• [DATASET]:

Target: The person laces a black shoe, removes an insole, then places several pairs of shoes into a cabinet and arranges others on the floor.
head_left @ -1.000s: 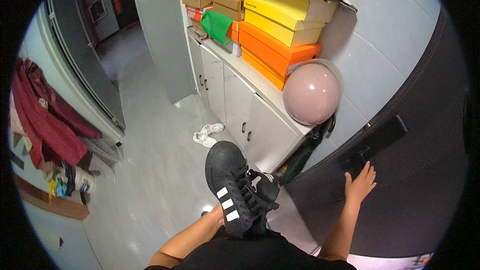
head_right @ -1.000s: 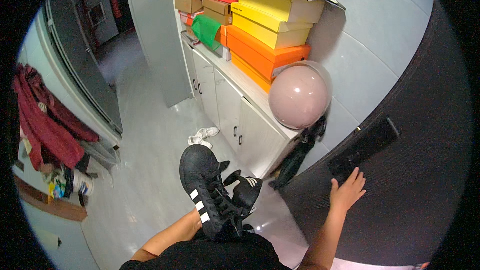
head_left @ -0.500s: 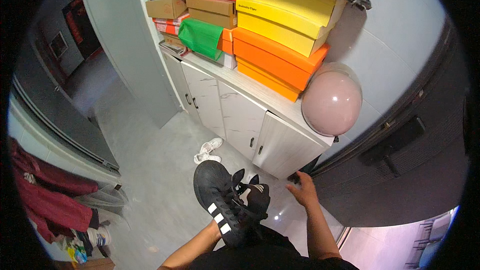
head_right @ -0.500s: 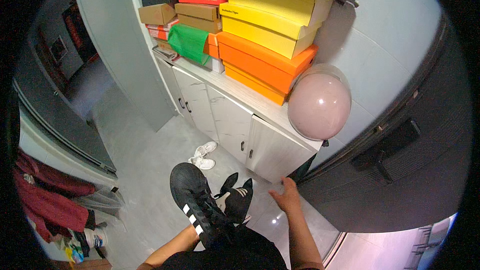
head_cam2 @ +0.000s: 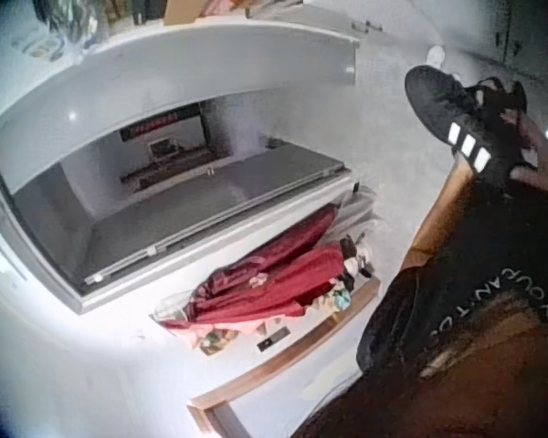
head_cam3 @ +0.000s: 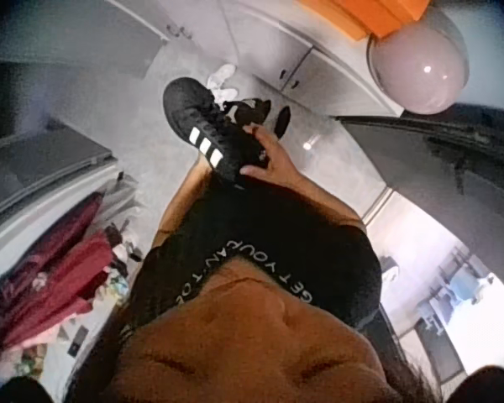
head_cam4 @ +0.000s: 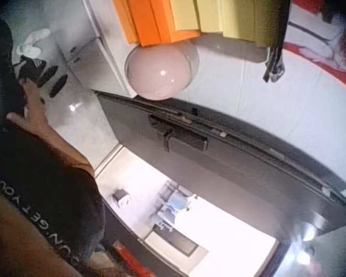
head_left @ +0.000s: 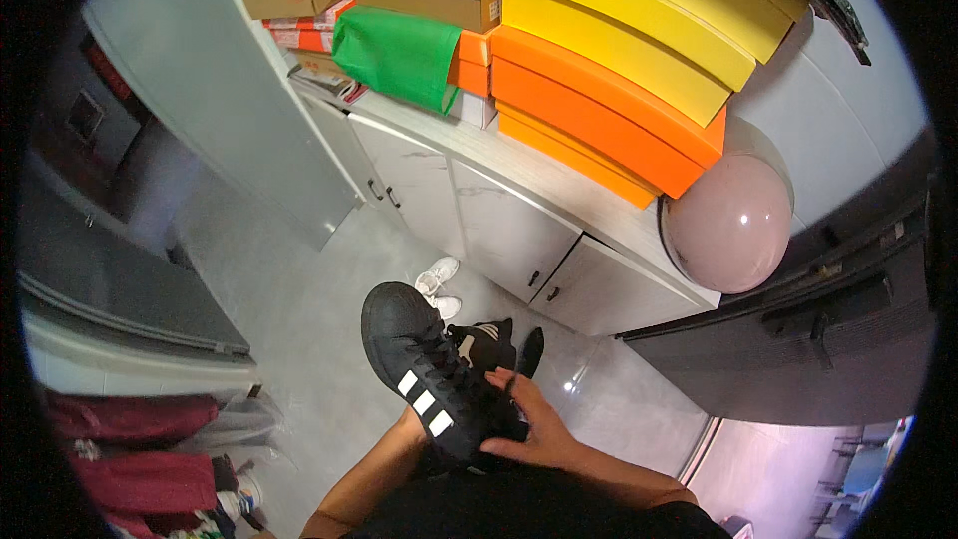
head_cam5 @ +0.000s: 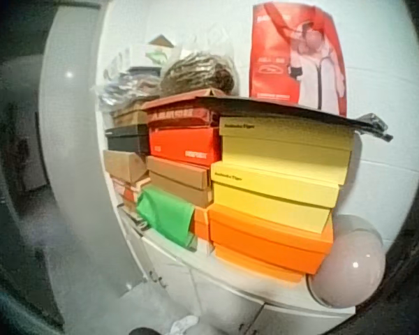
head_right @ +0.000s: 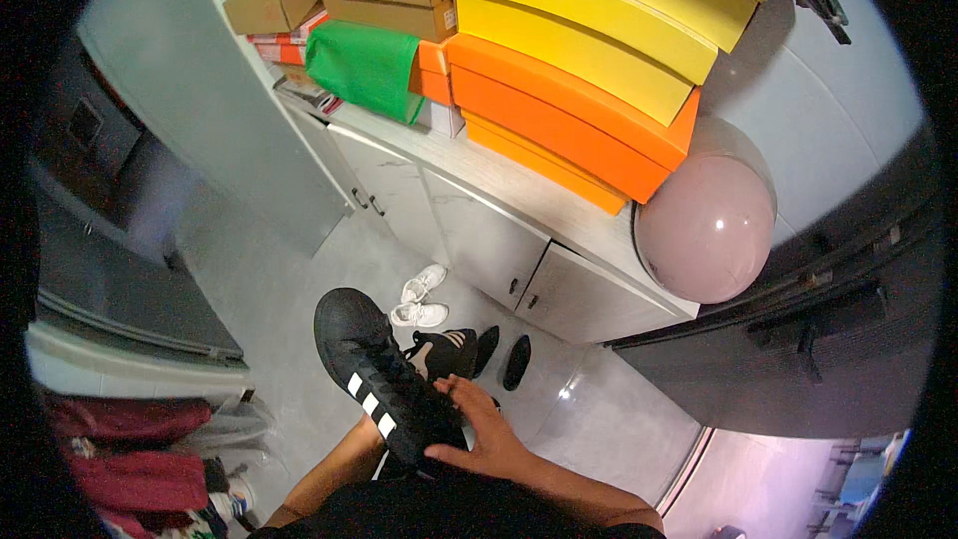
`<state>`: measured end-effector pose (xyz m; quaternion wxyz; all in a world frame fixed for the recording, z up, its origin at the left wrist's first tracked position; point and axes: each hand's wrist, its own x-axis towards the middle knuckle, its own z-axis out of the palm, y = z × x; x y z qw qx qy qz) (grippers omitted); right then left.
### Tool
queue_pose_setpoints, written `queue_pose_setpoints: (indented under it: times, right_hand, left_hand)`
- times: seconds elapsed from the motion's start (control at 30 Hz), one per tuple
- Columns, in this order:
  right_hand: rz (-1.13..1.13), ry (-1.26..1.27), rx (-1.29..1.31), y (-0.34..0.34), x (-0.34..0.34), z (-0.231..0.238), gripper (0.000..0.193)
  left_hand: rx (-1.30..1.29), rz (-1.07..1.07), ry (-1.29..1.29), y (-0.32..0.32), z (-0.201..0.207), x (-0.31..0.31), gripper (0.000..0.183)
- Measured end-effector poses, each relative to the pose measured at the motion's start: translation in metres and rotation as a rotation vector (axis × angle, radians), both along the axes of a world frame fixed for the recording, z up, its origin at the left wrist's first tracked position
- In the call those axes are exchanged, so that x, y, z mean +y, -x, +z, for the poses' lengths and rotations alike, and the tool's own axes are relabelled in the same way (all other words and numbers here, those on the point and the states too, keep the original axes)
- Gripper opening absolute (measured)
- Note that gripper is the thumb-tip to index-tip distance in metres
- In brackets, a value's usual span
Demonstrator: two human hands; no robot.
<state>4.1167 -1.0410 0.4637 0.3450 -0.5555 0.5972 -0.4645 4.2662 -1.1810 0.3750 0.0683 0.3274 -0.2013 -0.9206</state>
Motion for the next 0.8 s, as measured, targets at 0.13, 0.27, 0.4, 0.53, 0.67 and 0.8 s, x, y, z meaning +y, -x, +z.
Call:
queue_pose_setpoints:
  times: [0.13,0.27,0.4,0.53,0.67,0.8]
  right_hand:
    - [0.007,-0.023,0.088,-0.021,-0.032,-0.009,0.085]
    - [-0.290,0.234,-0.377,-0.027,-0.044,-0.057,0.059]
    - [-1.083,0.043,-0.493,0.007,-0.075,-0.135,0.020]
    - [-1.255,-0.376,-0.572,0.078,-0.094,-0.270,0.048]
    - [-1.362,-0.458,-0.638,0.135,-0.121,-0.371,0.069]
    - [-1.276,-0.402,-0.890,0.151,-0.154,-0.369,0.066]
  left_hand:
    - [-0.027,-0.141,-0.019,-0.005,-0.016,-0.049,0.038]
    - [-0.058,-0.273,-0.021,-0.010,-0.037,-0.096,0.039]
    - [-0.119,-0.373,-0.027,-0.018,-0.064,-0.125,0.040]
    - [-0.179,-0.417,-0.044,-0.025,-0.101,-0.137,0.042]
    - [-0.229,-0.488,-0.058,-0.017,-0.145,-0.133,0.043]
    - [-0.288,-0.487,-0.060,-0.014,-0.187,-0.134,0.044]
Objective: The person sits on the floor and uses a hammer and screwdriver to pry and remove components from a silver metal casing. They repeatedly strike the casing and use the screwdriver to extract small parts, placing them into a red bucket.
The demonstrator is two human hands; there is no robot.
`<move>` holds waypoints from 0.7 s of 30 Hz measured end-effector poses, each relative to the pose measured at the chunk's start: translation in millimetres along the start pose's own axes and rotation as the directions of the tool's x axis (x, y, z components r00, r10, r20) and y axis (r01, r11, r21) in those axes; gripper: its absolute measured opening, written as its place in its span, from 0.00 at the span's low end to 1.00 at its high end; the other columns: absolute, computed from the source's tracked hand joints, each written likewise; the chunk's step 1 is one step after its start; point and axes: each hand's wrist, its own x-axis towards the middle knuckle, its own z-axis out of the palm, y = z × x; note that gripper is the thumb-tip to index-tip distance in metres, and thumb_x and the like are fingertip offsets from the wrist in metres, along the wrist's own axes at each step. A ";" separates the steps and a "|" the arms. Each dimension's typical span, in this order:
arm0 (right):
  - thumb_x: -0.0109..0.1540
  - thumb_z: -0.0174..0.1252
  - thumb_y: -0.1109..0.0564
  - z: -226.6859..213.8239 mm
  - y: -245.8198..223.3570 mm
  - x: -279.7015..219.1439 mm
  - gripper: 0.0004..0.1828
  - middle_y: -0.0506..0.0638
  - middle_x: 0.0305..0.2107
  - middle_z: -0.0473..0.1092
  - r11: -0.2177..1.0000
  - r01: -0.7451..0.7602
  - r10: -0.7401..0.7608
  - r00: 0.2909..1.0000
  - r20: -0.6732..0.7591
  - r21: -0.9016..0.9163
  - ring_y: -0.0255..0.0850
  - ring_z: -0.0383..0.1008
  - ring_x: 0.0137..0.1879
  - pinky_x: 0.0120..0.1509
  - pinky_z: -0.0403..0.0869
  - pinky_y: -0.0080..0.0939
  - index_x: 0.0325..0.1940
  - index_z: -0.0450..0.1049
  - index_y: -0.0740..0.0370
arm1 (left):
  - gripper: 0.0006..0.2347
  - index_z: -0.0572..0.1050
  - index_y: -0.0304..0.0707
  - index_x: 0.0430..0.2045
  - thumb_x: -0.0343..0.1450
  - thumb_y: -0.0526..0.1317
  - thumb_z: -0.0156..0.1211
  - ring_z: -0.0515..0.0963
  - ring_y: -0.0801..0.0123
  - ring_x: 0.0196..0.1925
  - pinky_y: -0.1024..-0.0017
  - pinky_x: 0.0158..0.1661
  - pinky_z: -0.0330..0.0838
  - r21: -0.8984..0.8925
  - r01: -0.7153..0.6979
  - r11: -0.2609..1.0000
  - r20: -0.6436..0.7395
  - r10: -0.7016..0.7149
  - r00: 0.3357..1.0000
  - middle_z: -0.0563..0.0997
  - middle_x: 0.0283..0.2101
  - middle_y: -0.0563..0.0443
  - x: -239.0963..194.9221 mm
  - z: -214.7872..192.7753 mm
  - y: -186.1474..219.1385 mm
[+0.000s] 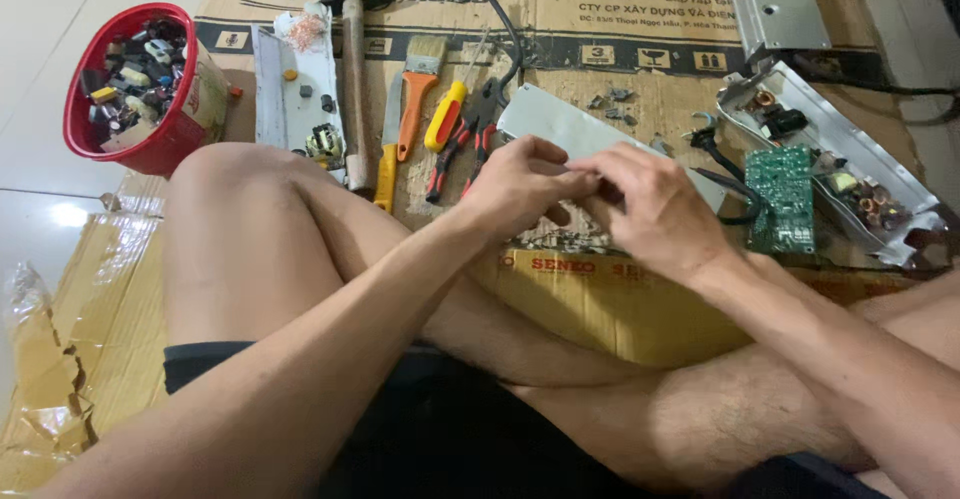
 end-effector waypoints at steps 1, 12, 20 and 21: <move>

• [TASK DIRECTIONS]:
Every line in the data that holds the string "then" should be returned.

• [SOLVED PROBLEM]:
Target: The person laces a black shoe, removes an insole, then places several pairs of shoes into a cabinet and arranges others on the floor.
`<state>`: measured end-effector pose (xyz m; quaternion wxyz; all in a world frame fixed for the recording, z up, its origin at the left wrist's first tracked position; point and axes: each hand's wrist, its own x-axis towards the middle knuckle, its own z-axis out of the palm, y = z × x; x y z qw qx qy qz) (grippers omitted); right then left.

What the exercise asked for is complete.